On occasion, you may also be expected to use mild telepathy to infer what they want and when they want it.
2. They make you drive to all the meetings
This is another way of devaluing your time. In a good relationship, you respect one another’s time and make a mutual effort to conserve it. If you are the one running all over town, dodging taxis, traffic and etags, you are already at a serious disadvantage.
Ask them to meet you on your side of town one time. If they refuse on principal, you might have a bad egg on your books.
3. They question your value
They constantly bemoan how ‘expensive’ you are, ask you to reduce your quotes or provide you with strict budgets far lower than industry standard. Stand your ground. Doing work for less than you’re worth, or less than others are doing it for, will make you hate yourself and them.
Bad Businesspeople also love signing off quotes and contracts, and then feigning confusion about what the numbers in the ‘total’ column actually meant when it comes time to pay.
Keep a paper trail, maintain professionalism and stay up to date with the Small Claims Court proceedings.
4. They question your ability
If someone is paying for a commission, they are entitled to their opinion about your work. However, when someone goes out of their way to berate you for what you’ve done (based on their brief), the motivation is more often than not because they are already rethinking your asking price.
As soon as the criticism stops being about the work and starts being about you, they’re gearing up for a fight that they’re hoping you won’t be prepared for, which brings me to…
5. They threaten you
Here is an actual line from the client from my ‘Dear Non-Paying Client’ post. Keep in mind that he sent this at the end of a lengthy and belligerent email after I informed him I was going to take legal action against him (this is why you need that paper trail by the way, kids).
“Let’s see what happens when it comes time for referrals…”
Um. What? Referrals? As in more clients… like you? SIGN ME THE FUCK UP.
This time round I was prepared and confident in my position, but when one psychotic producer had threatened me years before with the hackneyed: “Do you know who I am, you’ll never work in this blah blah blah…I’ll slit your wah wah wah…And then shit down your yadda yadda yadda…”
…Well, I was a little more pants-wettingly affected back then.
6. They blame you for their mistakes
“It’s your fault you didn’t call me and remind me about that…
It’s your fault you delivered on the day I asked for and not the day I actually meant.
It’s your fault I didn’t know what I was asking for.
It’s your fault I didn’t read the script you sent 2 weeks ago until the day of the shoot.”

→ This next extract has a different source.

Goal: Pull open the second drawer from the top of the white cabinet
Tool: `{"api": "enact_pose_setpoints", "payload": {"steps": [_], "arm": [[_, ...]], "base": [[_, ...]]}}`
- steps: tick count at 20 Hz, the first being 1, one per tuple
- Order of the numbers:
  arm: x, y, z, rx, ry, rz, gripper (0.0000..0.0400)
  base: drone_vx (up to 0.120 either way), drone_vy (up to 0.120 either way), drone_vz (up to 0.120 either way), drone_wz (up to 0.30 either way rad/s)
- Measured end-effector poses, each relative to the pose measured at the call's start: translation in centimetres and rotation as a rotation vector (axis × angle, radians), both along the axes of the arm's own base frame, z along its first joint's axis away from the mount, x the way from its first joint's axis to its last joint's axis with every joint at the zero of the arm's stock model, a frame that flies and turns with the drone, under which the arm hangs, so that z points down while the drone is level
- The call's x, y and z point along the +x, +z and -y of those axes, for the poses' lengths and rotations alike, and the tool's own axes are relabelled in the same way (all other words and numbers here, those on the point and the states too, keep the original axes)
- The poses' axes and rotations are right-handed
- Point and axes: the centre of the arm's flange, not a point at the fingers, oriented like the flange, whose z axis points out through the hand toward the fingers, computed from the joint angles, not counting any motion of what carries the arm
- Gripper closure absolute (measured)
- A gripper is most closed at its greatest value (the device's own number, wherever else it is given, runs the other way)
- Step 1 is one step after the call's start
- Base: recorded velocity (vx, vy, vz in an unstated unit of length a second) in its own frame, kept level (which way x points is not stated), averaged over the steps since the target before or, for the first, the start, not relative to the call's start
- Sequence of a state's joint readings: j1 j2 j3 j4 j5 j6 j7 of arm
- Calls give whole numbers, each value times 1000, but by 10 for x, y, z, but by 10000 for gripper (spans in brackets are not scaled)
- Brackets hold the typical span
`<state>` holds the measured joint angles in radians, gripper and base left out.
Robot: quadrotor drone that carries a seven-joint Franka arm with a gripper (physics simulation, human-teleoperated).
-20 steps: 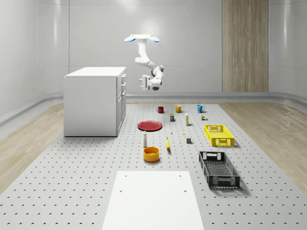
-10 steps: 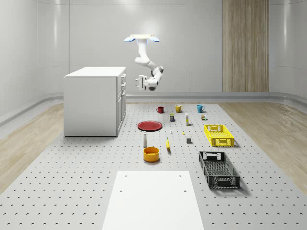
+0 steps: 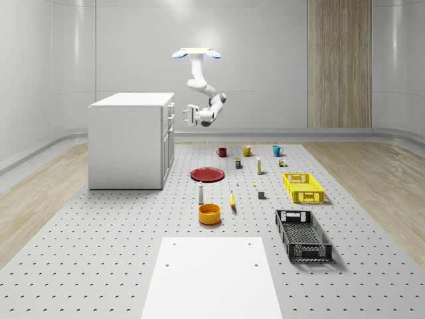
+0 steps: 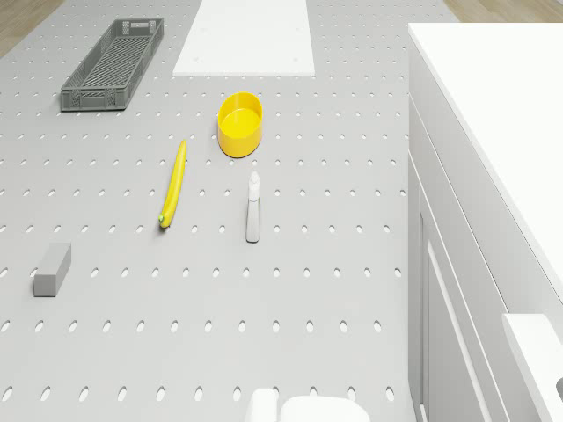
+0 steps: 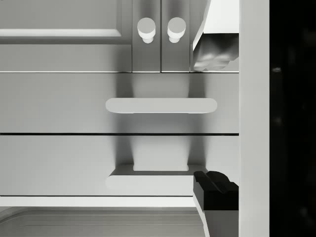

I mean, take the heat when it’s your bad, but when someone uses you as a scapegoat for their own ineptitude, it’s time to walk on.
7. They have a reputation
Really, this one is kind of a no-brainer. Even a warning as innocuous as ‘he’s a bit rough’ is still a warning. Venture forth, by all means, but don’t be surprised if ‘he’s a bit rough’ turns into ‘he’s a puppy-kicking cunt’.
Bad Businesspeople can teach you a lot- they can prepare you for the worst and make sure that all of your contracts and agreements are locked down tight, but trust your gut and try to read the signs before you get burnt.